Because the Y chromosome is much smaller than the X there are situations where a gene is located on the X chromosome but does not have a corresponding site on the Y. These genes are said to be sex-linked.

Color Blindness can be passed on by a mother who carries this recessive gene. How could a girl be color blind?What are the odds of a boy being color blind in this situation?

One of the X chromosomes in female mammals is inactivated. This prevents the female from having twice as many X chromosome products as the male. Once the X chromosome is inactivated it will remain that way. This was first discovered in Cats.

The inactive X chromosome forms a discrete body in the nucleus called a Barr Body. In the top photo Xa is the active X chromosome and Xi is the inactive X chromosome. The bottom photo shows the presence of the Barr body in the nucleus of a cat egg cell.

Non-disjunction is the failure of chromosomes to separate properly during mieosis 1 or 2. This results in one cell having one more chromosome and the other having one less.

Down’s syndrome is the presence of an extra chromosome #21 (trisomy). This results in many physical and mental problems for the poor person afflicted.

Turners syndrome is the presence of only one X chromosome (monosomy X) for the female.
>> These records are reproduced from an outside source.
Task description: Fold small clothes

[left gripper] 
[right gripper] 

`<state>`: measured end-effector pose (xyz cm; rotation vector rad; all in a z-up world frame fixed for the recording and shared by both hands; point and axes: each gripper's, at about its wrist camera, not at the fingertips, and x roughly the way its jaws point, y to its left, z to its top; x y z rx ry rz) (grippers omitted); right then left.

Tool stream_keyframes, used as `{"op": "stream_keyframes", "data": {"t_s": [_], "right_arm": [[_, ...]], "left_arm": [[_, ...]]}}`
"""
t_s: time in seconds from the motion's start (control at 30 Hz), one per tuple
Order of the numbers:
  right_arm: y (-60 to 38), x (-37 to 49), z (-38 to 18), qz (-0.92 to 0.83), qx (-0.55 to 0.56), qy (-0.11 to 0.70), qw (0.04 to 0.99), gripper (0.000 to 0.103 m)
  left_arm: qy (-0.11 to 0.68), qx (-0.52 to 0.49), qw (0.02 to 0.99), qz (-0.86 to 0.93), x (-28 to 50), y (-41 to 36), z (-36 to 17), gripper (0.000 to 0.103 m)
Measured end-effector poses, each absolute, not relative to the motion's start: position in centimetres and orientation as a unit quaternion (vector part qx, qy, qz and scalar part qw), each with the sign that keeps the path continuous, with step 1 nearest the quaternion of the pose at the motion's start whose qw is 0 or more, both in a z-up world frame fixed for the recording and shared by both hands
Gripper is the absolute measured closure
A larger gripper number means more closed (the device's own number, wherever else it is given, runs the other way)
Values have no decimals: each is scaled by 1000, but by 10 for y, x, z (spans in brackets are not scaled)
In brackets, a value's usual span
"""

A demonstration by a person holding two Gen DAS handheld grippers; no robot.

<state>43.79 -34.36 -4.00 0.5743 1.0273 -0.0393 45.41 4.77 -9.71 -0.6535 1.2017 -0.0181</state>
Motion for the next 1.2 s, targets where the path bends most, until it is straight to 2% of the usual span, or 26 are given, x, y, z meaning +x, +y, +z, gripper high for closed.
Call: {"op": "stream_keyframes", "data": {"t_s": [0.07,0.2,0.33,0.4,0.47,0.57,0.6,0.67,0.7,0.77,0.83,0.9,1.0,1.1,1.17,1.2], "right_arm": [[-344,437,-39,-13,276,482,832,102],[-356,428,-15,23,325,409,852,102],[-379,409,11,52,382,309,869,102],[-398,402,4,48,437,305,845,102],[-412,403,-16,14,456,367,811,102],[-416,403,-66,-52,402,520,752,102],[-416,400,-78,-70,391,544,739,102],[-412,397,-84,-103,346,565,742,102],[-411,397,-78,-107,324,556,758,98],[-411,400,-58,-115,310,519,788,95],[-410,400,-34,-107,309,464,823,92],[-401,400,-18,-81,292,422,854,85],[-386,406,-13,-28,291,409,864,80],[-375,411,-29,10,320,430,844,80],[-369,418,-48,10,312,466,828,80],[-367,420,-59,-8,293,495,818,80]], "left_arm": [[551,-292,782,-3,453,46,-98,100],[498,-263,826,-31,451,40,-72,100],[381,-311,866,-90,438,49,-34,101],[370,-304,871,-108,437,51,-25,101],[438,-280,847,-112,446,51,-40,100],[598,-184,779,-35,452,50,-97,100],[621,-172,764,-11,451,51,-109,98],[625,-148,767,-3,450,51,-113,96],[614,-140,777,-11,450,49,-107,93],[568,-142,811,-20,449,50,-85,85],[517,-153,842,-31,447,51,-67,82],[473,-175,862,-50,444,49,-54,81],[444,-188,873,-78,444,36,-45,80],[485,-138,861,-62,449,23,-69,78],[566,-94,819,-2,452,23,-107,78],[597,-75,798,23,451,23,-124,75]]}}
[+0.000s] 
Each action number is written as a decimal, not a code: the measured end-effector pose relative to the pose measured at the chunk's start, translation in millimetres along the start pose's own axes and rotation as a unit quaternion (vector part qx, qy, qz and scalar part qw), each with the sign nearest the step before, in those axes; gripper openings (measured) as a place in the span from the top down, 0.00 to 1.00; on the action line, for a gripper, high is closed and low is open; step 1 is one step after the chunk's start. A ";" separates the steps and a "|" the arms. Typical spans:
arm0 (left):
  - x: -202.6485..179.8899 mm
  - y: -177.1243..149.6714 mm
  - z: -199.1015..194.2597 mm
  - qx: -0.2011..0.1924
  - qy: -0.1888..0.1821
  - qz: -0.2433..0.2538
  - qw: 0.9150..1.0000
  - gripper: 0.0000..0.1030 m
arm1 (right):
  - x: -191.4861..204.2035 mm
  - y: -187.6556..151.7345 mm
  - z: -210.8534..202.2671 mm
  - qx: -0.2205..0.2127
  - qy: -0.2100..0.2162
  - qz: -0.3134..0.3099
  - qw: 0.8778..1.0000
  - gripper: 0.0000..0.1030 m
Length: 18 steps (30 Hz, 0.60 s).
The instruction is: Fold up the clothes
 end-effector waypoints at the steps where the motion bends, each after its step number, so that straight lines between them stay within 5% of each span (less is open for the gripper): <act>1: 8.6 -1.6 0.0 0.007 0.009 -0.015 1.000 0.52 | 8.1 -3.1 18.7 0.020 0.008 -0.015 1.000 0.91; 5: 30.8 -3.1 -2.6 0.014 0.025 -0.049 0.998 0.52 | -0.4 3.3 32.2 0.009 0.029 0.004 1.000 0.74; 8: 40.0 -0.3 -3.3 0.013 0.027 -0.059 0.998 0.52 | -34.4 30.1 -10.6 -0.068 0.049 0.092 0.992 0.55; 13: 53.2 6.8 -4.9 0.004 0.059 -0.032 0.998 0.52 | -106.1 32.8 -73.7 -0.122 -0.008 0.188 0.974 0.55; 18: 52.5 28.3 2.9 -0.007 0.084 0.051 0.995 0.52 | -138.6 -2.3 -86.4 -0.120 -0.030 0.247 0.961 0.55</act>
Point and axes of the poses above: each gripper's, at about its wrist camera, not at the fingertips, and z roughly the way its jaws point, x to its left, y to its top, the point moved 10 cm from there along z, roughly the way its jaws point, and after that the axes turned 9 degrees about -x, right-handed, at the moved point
Since the ovaries and uterus do not fully develop these people are sterile

The restriction enzymes always cut the DNA through the same base pair. (i.e. A – T). This breaks the DNA into pieces. The pieces move at different rates through a gel according to their size. Since everyone’s DNA is unique the pattern of bands is unique as well.

First developed in the 1980’s DNA fingerprinting has been invaluable in finding criminals and setting unjustly accused people free.

The Human Genome project is a collaborative effort to identify and map all of the genes of the human genome.

By using widely separated bits of bases as markers researchers are able to sequence DNA bases faster.

Shotgun sequencing is breaking DNA into random fragments, sequencing the fragments and then reassembling the fragments on the basis of the overlapping regions.

Gene therapy is the use of DNA as a way to treat a disease. The most common method is to replace a faulty gene with a normal one.

Researchers find genes by looking for promoters. Promoters are sequences of bases on DNA that are sites for RNA polymerase to attach to. They are always just ahead of a particular gene.